Signed-off-by: Peter Xu <peterx@redhat.com>
---
 mm/gup.c | 287 +++++++++++++++++++++++++++----------------------------
 1 file changed, 143 insertions(+), 144 deletions(-)

diff --git a/mm/gup.c b/mm/gup.c
index 4cd349390477..fe9df268bef2 100644
--- a/mm/gup.c
+++ b/mm/gup.c
@@ -30,11 +30,6 @@ struct follow_page_context {
 	unsigned int page_mask;
 };
 
-static struct page *follow_hugepd(struct vm_area_struct *vma, hugepd_t hugepd,
-				  unsigned long addr, unsigned int pdshift,
-				  unsigned int flags,
-				  struct follow_page_context *ctx);
-
 static inline void sanity_check_pinned_pages(struct page **pages,
 					     unsigned long npages)
 {
@@ -505,6 +500,149 @@ static inline void mm_set_has_pinned_flag(unsigned long *mm_flags)
 }
 
 #ifdef CONFIG_MMU
+
+#if defined(CONFIG_ARCH_HAS_HUGEPD) || defined(CONFIG_HAVE_FAST_GUP)
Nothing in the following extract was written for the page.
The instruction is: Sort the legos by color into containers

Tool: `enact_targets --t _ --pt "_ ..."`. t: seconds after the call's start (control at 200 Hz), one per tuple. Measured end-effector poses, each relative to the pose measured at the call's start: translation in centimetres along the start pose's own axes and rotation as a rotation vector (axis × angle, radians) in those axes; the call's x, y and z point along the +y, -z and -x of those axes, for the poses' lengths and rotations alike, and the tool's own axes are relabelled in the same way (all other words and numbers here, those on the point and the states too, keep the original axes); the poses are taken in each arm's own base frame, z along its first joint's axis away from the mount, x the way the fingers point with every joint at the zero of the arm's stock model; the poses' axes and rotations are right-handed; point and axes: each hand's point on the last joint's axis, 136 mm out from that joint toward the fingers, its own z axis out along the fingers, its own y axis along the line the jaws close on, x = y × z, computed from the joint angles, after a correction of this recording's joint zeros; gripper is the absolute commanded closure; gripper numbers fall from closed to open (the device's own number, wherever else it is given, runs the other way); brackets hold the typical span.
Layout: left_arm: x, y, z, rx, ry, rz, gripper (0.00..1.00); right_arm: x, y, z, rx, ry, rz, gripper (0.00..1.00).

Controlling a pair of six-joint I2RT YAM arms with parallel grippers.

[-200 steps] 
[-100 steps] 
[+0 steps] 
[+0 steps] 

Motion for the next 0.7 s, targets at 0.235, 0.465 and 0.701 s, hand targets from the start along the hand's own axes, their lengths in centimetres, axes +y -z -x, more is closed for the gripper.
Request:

+static int record_subpages(struct page *page, unsigned long sz,
+			   unsigned long addr, unsigned long end,
+			   struct page **pages)
+{
+	struct page *start_page;
+	int nr;
+
+	start_page = nth_page(page, (addr & (sz - 1)) >> PAGE_SHIFT);
+	for (nr = 0; addr != end; nr++, addr += PAGE_SIZE)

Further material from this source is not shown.